A mesure qu'il grandissait, la méchanceté et le cynisme de Jean s'affinaient, encouragés par l'aveuglement maternel.
A dix-huit ans, il était réputé sur tout le Voyage comme le plus fieffé garnement. Habitué de bals publics, coureur de guilledou, batailleur, débauché, joueur, il mettait toute son intelligence au service du mal.
Il avait lié connaissance avec les pires individus, et il s'était formé une sorte de cour, qui l'accompagnait sans cesse et à laquelle on pouvait toujours, sans crainte de se tromper, attribuer tous les méfaits dont les auteurs restaient inconnus.
Il exerçait sur cette bande, en raison de sa situation de fortune, une influence réelle et dont il se montrait fier. Malheur au garçon honnête et imprudent qui s'aventurait en sa société; entraîné par l'exemple, il devenait rapidement aussi taré que ses compagnons de plaisir.

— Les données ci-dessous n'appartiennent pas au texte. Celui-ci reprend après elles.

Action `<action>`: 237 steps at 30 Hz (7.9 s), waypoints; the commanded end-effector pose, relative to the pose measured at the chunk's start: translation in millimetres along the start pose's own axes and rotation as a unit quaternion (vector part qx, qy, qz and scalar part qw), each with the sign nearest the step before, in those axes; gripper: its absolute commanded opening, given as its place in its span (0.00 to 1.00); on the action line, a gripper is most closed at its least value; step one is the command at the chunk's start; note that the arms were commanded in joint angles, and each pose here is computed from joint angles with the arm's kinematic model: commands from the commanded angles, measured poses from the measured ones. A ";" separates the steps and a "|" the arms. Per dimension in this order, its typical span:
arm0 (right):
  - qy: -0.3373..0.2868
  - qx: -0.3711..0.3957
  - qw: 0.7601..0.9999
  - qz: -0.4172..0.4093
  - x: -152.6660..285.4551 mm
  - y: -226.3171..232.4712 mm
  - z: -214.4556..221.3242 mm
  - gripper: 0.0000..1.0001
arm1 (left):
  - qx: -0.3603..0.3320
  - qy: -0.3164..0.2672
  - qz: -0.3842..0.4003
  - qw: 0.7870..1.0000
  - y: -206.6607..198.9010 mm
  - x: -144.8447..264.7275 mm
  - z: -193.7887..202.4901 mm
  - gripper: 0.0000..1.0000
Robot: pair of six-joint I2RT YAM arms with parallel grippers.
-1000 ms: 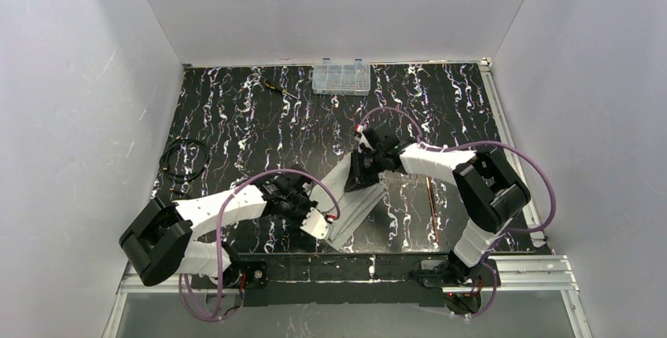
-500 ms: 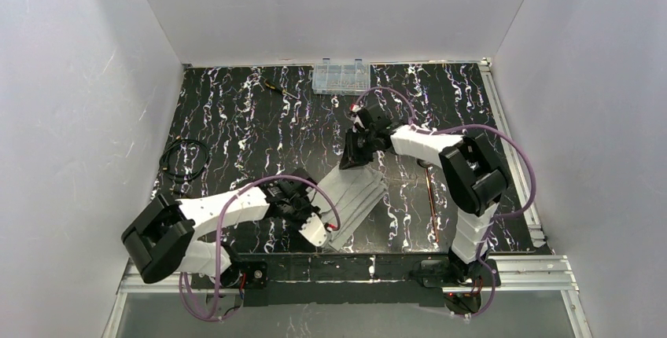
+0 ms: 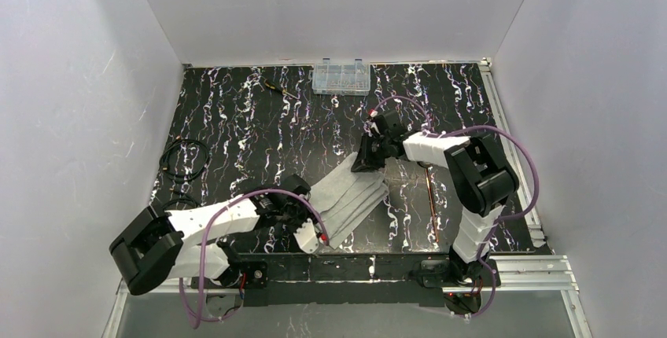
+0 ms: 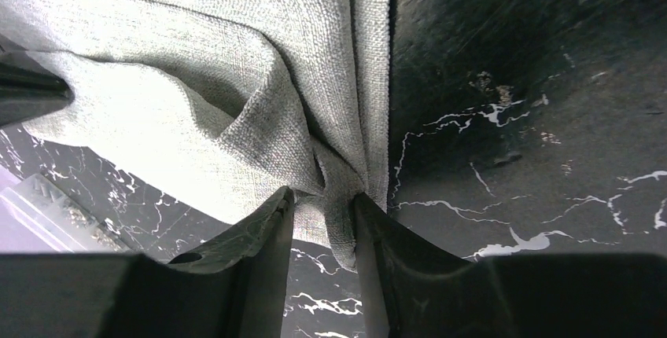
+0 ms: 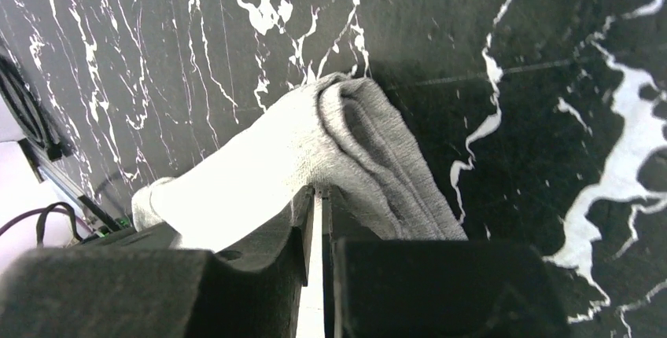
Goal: Fold the napkin into a case and place the utensils inside
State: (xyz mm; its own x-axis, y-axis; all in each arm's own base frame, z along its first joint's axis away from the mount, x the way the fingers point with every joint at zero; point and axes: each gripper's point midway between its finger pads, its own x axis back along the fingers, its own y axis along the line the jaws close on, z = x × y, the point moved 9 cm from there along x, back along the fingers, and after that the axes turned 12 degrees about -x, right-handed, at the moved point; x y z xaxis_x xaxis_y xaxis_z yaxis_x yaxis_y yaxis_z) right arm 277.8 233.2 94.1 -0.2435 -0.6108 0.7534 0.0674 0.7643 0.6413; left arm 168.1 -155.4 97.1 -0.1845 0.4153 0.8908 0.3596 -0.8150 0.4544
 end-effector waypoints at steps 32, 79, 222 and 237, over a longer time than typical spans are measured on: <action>0.076 0.150 0.983 -0.071 26.4 57.1 45.1 0.22 | 0.168 -0.053 -0.051 0.983 3.6 73.2 -18.6 0.98; -0.020 -0.027 0.999 0.001 -3.6 -11.5 22.1 0.10 | 0.173 0.059 0.095 0.979 9.7 -21.1 38.1 0.26; 0.131 0.185 0.968 -0.106 39.1 59.9 31.8 0.48 | 0.702 -0.227 0.211 0.642 53.3 -1.8 109.5 0.10; 0.053 0.444 0.892 -0.066 60.5 47.9 84.8 0.73 | 0.705 -0.247 0.224 0.626 54.2 -3.1 114.0 0.08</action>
State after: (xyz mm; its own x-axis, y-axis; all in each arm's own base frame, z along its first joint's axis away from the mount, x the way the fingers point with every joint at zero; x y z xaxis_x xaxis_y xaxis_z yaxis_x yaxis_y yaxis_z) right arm 190.4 255.1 155.7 -0.0025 -0.7043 0.7099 -0.6448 0.5437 0.5372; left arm 289.7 -154.5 107.3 0.3985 0.5939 0.6989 0.7970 0.1529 -0.5843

C'est ce qui était arrivé à François Chausserouge, et au bout de quelques mois d'intimité, il n'avait fallu rien moins que l'énergique résolution qu'avait prise le vieux dompteur de quitter Paris pour arracher le jeune homme à cet entourage funeste.
Cependant François était de cinq ans plus vieux que le fils Tabary; mais son esprit faible et irrésolu avait vite capitulé devant le caractère allier et tout d'une pièce de son cadet.
Mais là où Jean Tabary exerçait sa tyrannie avec le plus d'âpreté, c'était dans l'entresort, dont la faiblesse de sa mère l'avait rendu maître absolu.
Il était positivement l'effroi de toutes les pensionnaires.
Une de ces malheureuses refusait-elle d'obéir à ses caprices, repoussait-elle avec indignation ses propositions, elle était impitoyablement chassée, non sans avoir essuyé mille avanies préalables.